▸ What the task requires: Wherever the string "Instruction" shows up in the data below, copy the whole line.
═══ Source data ═══
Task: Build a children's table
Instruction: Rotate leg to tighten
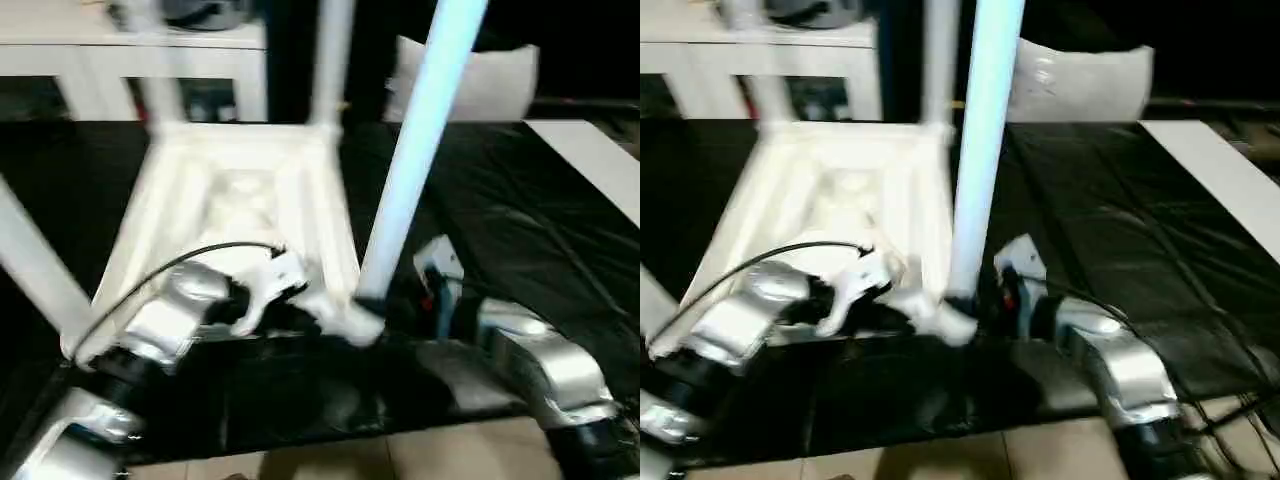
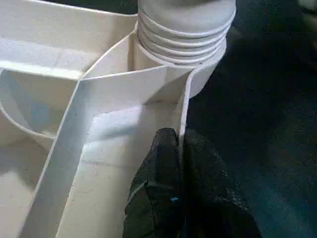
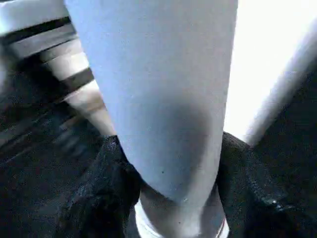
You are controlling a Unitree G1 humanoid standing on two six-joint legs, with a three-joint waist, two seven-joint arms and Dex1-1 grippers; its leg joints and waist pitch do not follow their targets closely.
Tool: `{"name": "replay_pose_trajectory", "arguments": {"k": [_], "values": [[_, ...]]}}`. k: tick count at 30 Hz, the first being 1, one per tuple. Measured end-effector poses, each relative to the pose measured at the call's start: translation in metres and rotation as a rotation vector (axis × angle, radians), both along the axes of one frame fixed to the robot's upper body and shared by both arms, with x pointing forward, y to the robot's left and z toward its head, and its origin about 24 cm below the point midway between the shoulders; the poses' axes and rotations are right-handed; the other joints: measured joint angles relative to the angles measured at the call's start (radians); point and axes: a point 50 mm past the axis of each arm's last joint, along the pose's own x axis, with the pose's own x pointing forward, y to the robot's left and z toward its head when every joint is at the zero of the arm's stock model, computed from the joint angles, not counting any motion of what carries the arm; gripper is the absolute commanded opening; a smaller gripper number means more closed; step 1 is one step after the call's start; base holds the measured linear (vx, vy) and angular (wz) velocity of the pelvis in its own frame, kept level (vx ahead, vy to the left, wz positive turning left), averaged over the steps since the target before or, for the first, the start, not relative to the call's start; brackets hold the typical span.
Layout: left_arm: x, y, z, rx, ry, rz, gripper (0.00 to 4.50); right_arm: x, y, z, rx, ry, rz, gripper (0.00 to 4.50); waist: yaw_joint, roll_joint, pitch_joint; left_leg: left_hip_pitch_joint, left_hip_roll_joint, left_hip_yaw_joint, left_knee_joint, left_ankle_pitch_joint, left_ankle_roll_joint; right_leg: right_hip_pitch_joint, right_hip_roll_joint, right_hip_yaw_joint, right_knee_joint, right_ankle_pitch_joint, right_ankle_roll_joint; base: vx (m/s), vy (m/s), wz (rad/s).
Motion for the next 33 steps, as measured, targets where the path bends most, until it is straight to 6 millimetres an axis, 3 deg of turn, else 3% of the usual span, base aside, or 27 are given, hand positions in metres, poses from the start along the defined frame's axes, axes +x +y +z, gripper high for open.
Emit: {"name": "replay_pose_trajectory", "arguments": {"k": [8,10,15,23,31,33], "values": [[0.014,-0.038,0.0,0.006,-0.086,0.248,0.0,0.029,0.025,0.003,-0.029,-0.017,-0.461,1.98,-0.003,0.004,0.001,-0.002,0.004,0.0,-0.005,0.002,-0.004,-0.005,0.004,0.0,-0.002,0.001,0.001,0.0,0.0,0.0],[0.015,-0.042,0.001,0.008,-0.107,0.247,0.0,0.031,0.026,0.004,-0.041,-0.036,-0.501,2.53,0.001,0.008,0.002,-0.003,0.004,0.0,-0.007,0.002,-0.004,-0.005,0.005,0.0,-0.005,0.001,0.002,0.0,0.0,0.0],[0.015,-0.046,0.004,0.004,-0.142,0.206,0.0,0.026,0.025,0.006,0.015,-0.055,-0.549,3.01,0.017,0.015,0.001,-0.015,0.005,0.0,-0.008,0.003,-0.004,-0.016,0.005,0.0,-0.007,0.006,0.01,0.0,0.0,0.0],[0.011,-0.033,0.003,-0.004,-0.151,0.086,0.0,0.004,0.003,0.003,0.017,-0.087,-0.359,3.68,0.036,0.019,0.004,-0.015,0.005,0.001,-0.008,0.005,-0.004,-0.017,0.004,0.0,-0.006,0.008,0.015,0.0,0.0,0.0],[0.001,-0.001,0.003,0.013,-0.149,-0.172,0.0,-0.016,-0.032,0.019,-0.045,-0.14,0.047,4.42,0.07,0.019,0.004,-0.015,0.006,0.001,-0.006,0.007,-0.004,-0.016,0.004,-0.001,-0.005,0.009,0.016,0.0,0.0,0.0],[-0.002,0.006,0.004,0.023,-0.13,-0.234,0.0,-0.02,-0.037,0.022,-0.057,-0.144,0.149,4.42,0.08,0.019,0.004,-0.015,0.006,0.002,-0.005,0.008,-0.003,-0.016,0.003,-0.001,-0.004,0.009,0.016,0.0,0.0,0.0]]}}
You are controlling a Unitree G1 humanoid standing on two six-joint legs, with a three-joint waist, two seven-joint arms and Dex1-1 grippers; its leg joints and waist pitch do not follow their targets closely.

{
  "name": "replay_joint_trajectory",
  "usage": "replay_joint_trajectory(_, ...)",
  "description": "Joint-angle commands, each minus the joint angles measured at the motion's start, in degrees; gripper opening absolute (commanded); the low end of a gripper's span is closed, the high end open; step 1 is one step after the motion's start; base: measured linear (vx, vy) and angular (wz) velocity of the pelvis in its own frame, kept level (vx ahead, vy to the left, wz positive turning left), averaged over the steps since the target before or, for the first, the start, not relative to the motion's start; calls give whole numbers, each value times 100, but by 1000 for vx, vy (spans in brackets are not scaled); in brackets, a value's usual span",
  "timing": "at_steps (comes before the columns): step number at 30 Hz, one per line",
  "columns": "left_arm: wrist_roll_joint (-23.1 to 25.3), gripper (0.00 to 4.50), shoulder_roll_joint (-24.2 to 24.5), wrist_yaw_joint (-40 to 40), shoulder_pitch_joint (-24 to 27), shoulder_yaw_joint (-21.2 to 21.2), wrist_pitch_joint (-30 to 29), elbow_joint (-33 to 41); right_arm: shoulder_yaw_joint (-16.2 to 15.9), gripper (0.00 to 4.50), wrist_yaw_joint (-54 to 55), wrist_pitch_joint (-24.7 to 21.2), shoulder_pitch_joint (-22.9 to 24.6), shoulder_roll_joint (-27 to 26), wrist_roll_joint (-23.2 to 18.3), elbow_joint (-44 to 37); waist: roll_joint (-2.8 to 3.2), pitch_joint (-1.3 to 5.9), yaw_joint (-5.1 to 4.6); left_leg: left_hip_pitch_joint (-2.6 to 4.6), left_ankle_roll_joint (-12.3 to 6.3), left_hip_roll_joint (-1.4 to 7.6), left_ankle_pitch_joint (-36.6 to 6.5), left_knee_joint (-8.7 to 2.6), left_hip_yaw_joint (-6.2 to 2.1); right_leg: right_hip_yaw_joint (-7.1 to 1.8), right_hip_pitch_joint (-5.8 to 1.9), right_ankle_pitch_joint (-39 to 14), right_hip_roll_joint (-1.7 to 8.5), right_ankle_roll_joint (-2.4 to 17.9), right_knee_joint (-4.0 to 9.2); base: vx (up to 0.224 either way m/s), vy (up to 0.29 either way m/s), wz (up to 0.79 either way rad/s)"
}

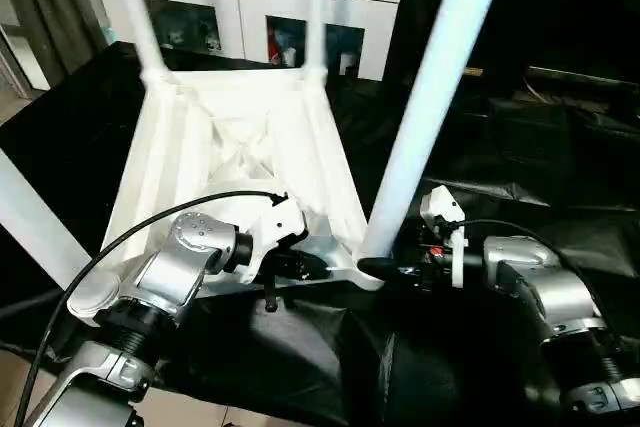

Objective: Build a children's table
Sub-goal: Rotate leg to tighten

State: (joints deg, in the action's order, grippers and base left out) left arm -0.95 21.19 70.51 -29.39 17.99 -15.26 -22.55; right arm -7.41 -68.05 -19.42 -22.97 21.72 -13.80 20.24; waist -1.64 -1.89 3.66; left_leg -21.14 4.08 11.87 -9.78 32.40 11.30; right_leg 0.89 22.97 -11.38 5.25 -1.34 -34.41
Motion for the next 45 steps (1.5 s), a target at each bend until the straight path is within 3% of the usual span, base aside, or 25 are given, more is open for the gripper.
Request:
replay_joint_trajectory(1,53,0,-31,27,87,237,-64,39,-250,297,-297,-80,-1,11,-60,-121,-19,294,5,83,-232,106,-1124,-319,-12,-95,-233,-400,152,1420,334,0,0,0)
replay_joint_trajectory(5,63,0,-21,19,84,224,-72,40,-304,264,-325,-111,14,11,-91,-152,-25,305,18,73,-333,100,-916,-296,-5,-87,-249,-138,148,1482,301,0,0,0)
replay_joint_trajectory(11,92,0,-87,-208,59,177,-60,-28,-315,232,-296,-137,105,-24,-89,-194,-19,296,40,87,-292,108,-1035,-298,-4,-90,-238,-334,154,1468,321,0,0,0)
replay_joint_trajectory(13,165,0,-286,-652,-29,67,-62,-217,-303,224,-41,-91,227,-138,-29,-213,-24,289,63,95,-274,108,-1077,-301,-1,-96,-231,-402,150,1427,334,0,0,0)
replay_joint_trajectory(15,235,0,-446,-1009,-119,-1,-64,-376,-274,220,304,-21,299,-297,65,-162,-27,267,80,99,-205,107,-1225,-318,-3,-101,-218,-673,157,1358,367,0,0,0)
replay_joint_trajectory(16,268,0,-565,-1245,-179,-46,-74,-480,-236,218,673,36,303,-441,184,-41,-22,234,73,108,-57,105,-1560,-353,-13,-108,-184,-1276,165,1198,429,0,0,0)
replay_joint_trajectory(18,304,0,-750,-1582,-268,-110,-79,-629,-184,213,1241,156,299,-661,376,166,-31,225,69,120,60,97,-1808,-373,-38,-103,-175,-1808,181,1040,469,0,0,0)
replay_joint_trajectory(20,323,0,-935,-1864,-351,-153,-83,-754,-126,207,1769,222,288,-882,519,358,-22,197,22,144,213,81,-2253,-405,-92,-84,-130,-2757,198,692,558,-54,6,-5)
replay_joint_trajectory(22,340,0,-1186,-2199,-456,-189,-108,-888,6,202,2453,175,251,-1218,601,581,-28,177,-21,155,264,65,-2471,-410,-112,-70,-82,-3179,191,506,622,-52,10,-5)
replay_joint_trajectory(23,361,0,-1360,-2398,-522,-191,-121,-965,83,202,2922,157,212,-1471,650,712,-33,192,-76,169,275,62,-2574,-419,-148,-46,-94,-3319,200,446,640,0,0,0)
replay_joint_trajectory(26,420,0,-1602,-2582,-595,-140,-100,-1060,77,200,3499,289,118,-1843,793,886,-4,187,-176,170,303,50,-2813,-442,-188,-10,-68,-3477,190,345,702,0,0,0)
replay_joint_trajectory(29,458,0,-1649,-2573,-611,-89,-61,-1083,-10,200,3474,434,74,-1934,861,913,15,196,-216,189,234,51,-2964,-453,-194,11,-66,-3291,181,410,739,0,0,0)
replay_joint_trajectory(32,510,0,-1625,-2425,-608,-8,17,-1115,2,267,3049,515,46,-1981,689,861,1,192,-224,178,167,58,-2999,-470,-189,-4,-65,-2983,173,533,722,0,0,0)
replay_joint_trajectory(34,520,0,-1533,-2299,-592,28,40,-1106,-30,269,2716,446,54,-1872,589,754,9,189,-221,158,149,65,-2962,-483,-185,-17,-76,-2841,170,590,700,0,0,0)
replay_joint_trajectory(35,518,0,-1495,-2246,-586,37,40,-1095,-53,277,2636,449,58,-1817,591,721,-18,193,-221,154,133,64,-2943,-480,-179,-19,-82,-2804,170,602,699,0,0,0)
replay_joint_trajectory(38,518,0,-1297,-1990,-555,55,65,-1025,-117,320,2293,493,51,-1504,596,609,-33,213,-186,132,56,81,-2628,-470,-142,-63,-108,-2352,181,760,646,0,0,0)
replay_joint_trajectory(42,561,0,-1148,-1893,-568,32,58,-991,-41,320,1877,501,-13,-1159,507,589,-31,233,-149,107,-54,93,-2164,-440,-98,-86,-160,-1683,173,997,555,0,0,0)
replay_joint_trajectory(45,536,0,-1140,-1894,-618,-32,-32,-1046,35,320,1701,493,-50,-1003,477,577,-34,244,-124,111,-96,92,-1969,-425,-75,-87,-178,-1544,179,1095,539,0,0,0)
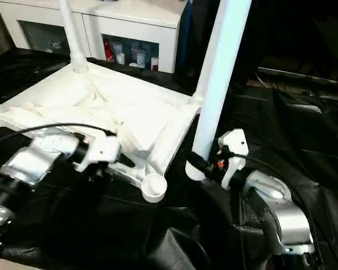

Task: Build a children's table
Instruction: Insert table leg to table base

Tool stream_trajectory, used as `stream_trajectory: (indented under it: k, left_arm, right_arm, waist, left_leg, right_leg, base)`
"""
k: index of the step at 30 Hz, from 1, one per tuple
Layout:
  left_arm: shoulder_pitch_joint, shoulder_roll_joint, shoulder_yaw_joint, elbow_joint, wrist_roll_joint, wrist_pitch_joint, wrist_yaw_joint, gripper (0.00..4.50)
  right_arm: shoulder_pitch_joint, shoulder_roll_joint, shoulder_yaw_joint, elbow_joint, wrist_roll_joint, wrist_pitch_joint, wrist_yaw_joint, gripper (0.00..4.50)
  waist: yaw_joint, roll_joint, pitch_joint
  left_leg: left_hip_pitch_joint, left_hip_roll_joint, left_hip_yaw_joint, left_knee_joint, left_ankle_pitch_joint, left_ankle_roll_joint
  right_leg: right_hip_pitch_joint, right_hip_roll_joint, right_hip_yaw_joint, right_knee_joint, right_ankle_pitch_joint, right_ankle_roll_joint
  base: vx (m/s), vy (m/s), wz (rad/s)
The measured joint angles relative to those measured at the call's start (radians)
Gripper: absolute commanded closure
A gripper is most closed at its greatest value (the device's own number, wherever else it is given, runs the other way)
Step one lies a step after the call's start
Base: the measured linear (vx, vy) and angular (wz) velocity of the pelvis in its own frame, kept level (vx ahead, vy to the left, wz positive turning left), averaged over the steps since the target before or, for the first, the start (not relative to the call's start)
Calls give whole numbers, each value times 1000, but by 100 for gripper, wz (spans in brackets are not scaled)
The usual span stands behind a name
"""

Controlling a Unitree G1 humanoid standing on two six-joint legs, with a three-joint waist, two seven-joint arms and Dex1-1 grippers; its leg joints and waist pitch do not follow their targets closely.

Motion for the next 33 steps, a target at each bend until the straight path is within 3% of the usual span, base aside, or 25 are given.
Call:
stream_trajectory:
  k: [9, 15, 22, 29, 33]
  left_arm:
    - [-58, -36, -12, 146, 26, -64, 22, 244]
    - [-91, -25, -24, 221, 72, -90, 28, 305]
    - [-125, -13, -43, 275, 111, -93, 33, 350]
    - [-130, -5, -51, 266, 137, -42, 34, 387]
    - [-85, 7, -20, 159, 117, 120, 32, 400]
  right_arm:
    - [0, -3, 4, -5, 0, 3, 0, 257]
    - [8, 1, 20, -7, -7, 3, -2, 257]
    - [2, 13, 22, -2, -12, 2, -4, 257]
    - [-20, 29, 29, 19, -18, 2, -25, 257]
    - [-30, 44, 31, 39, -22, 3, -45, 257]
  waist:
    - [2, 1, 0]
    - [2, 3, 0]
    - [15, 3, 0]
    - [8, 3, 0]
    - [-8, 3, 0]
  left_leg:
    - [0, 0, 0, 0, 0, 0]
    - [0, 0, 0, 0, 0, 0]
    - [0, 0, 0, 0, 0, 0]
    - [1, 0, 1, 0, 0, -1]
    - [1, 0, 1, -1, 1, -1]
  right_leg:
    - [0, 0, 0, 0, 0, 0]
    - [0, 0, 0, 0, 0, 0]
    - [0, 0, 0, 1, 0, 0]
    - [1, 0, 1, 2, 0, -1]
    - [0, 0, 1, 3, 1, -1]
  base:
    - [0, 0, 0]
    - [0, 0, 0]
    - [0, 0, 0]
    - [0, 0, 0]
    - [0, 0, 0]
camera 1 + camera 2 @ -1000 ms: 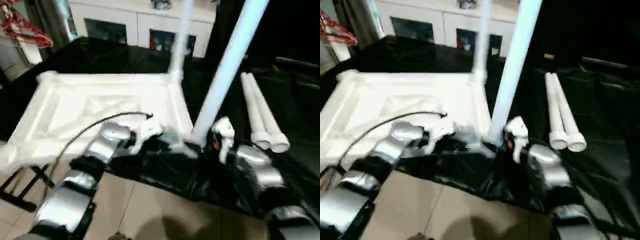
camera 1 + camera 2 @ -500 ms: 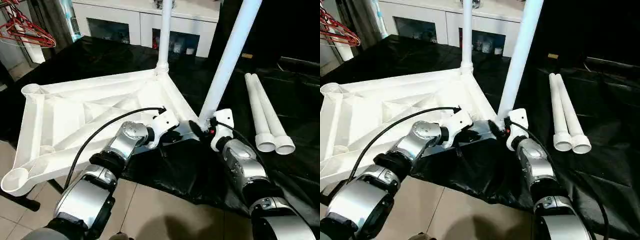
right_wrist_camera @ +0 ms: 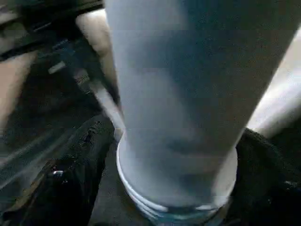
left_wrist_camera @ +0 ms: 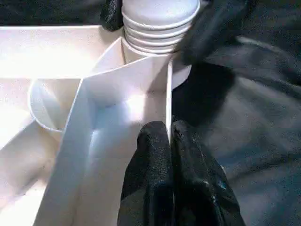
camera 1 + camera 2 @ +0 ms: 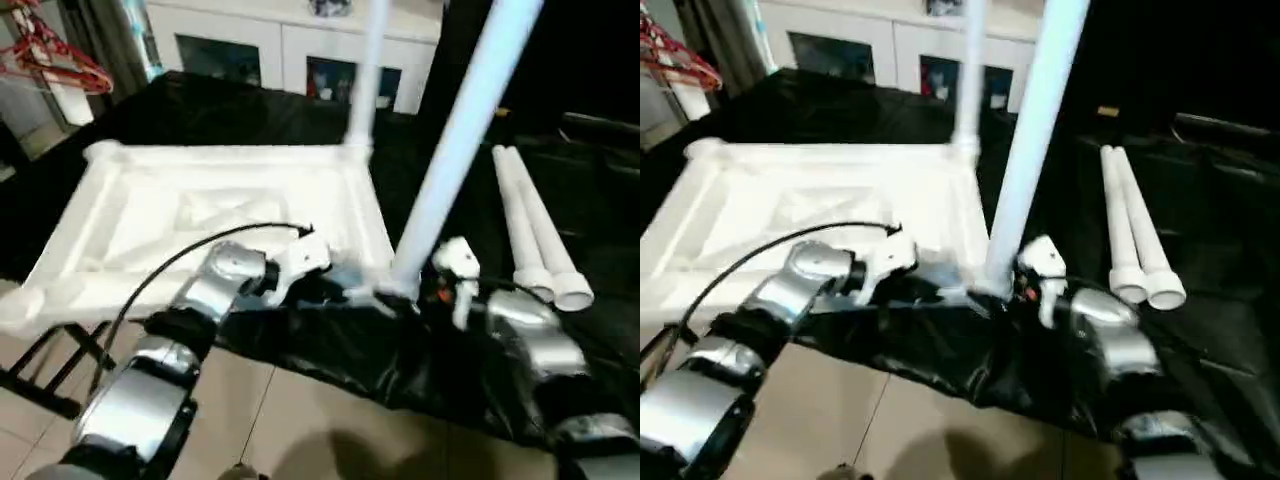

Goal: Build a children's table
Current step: Rotate leg to tighten

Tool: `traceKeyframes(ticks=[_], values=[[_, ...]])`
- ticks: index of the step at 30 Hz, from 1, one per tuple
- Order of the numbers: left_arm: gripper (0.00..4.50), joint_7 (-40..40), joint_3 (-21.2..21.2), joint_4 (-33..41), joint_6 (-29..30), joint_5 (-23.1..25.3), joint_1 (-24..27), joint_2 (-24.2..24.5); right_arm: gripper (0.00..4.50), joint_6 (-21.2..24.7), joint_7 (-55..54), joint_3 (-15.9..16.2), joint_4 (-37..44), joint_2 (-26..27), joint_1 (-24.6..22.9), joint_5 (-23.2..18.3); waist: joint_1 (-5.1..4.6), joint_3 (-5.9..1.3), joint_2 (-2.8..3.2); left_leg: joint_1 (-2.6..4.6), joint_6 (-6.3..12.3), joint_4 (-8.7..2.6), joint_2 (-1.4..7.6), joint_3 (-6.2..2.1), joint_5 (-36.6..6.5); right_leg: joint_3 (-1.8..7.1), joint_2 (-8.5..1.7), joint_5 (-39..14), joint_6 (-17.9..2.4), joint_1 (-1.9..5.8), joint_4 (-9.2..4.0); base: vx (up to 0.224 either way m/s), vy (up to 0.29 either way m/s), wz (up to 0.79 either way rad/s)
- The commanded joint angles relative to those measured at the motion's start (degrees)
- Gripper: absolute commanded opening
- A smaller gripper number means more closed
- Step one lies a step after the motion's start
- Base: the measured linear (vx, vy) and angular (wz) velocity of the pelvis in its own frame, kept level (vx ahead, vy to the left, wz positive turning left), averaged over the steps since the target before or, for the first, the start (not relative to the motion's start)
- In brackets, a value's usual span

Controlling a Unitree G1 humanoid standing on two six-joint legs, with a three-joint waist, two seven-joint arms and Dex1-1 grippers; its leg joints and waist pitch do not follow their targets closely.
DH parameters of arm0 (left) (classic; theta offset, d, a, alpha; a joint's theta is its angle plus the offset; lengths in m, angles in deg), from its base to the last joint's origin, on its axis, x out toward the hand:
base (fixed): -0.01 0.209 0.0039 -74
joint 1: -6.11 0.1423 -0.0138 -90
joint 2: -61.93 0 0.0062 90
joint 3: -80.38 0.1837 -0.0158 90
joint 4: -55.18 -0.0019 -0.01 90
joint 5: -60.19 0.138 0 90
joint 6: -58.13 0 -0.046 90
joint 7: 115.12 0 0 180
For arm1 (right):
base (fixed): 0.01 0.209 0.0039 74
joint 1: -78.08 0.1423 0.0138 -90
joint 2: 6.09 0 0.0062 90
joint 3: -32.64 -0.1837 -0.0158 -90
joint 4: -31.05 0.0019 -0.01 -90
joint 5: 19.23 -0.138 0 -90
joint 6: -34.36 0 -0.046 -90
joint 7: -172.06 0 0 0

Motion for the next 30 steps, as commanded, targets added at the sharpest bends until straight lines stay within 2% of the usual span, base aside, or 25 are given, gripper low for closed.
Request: traceKeyframes(ticks=[1,5,6,12,14,16,18,20,21,23,25,30], values=[[0.0,2.65,0.21,2.79,-0.17,-3.02,-0.26,-1.07,3.58,0.96,6.9,4.13,1.91,0.76,-0.68,-0.17,0.32,-3.4,-0.6,0.44,6.03,-3.88,3.28,-1.21,-11.14,3.12,-4.48,-11.68,-13.35,3.0,-3.64,0.0,0.0,0.0],[0.0,5.86,0.45,4.07,0.29,-3.04,0.69,0.6,3.29,1.8,10.61,5.53,2.81,-0.49,-0.69,0.25,0.46,-3.28,-0.82,0.57,4.82,-4.03,3.32,-1.25,-12.08,3.15,-4.57,-14.45,-12.85,2.91,-3.88,0.0,0.0,0.0],[0.0,6.0,0.39,4.14,0.27,-3.04,0.75,0.71,3.19,1.85,10.8,5.61,2.97,-0.55,-0.72,0.24,0.48,-3.31,-0.68,0.62,4.61,-4.07,3.41,-1.3,-12.06,3.17,-4.61,-14.54,-12.76,2.85,-3.85,0.0,0.0,0.0],[0.0,4.92,-0.35,4.66,0.44,-2.85,1.13,1.46,2.8,2.12,10.16,5.98,4.15,0.45,-0.95,0.21,0.48,-3.36,-0.95,0.56,4.36,-3.99,3.28,-1.25,-10.96,3.19,-4.58,-13.3,-12.75,2.84,-3.64,0.0,0.0,0.0],[0.0,0.89,-1.18,3.48,0.12,-2.4,0.52,0.59,2.78,0.46,6.4,5.03,3.22,2.1,-1.03,0.82,0.42,-3.29,-0.74,0.57,4.03,-4.07,3.27,-1.27,-11.33,3.19,-4.6,-13.83,-12.56,2.74,-3.79,0.0,0.0,0.0],[0.0,-1.32,-1.66,2.82,0.39,-2.19,0.04,-0.14,2.76,-0.37,3.26,3.93,2.32,3.11,-0.86,0.98,0.24,-3.23,-0.78,0.76,3.27,-4.16,3.22,-1.31,-12.44,3.22,-4.66,-15.61,-12.22,2.59,-3.99,0.0,0.0,0.0],[0.0,-7.25,-2.83,1.35,2.02,-1.76,-1.33,-2.25,2.76,-0.76,-5.64,1.12,-0.01,5.62,-0.15,1.33,0.16,-3.25,-0.86,0.77,2.91,-4.18,3.17,-1.35,-12.92,3.2,-4.72,-16.99,-11.81,2.67,-4.16,0.0,0.0,0.0],[0.0,-14.38,-4.11,-0.23,4.22,-1.71,-3.11,-5.49,2.75,-0.25,-18.37,-1.89,-3.44,8.78,0.97,2.32,-0.37,-3.22,-0.73,0.94,1.0,-4.4,3.0,-1.7,-13.38,3.24,-4.88,-19.71,-11.01,2.54,-4.42,0.0,0.0,0.0],[0.0,-14.38,-4.11,-0.23,4.22,-1.71,-3.11,-5.49,2.75,-0.25,-18.37,-1.89,-3.44,8.78,0.97,2.32,-0.48,-3.19,-0.82,0.98,0.99,-4.4,2.93,-1.59,-13.38,3.26,-4.78,-19.95,-10.82,2.47,-4.63,0.0,0.0,0.0],[0.0,-18.92,-3.82,-1.8,4.83,-0.7,-4.5,-7.85,2.75,0.33,-27.54,-3.54,-5.43,11.14,1.42,3.18,-0.46,-3.27,-0.79,1.02,1.37,-4.26,2.8,-1.52,-12.96,3.31,-4.68,-19.07,-10.69,2.44,-4.62,0.0,0.0,0.0],[0.0,-23.1,-3.33,-3.44,4.79,0.45,-5.66,-9.59,2.75,0.78,-33.52,-4.24,-6.53,13.13,1.47,4.18,-0.41,-3.42,-0.47,0.86,1.85,-4.25,2.7,-1.5,-11.88,3.28,-4.54,-16.58,-10.7,2.64,-4.42,0.0,0.0,0.0],[0.0,-25.07,-2.4,-4.59,3.6,1.88,-6.18,-10.52,2.75,0.1,-36.46,-3.99,-6.47,15.26,1.13,5.52,-0.29,-3.56,-0.2,0.84,2.92,-4.17,2.78,-1.42,-11.16,3.27,-4.42,-11.98,-11.61,2.79,-4.02,0.0,0.0,0.0]])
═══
▸ Output of the task:
Instruction: Rotate leg to tighten
Instruction: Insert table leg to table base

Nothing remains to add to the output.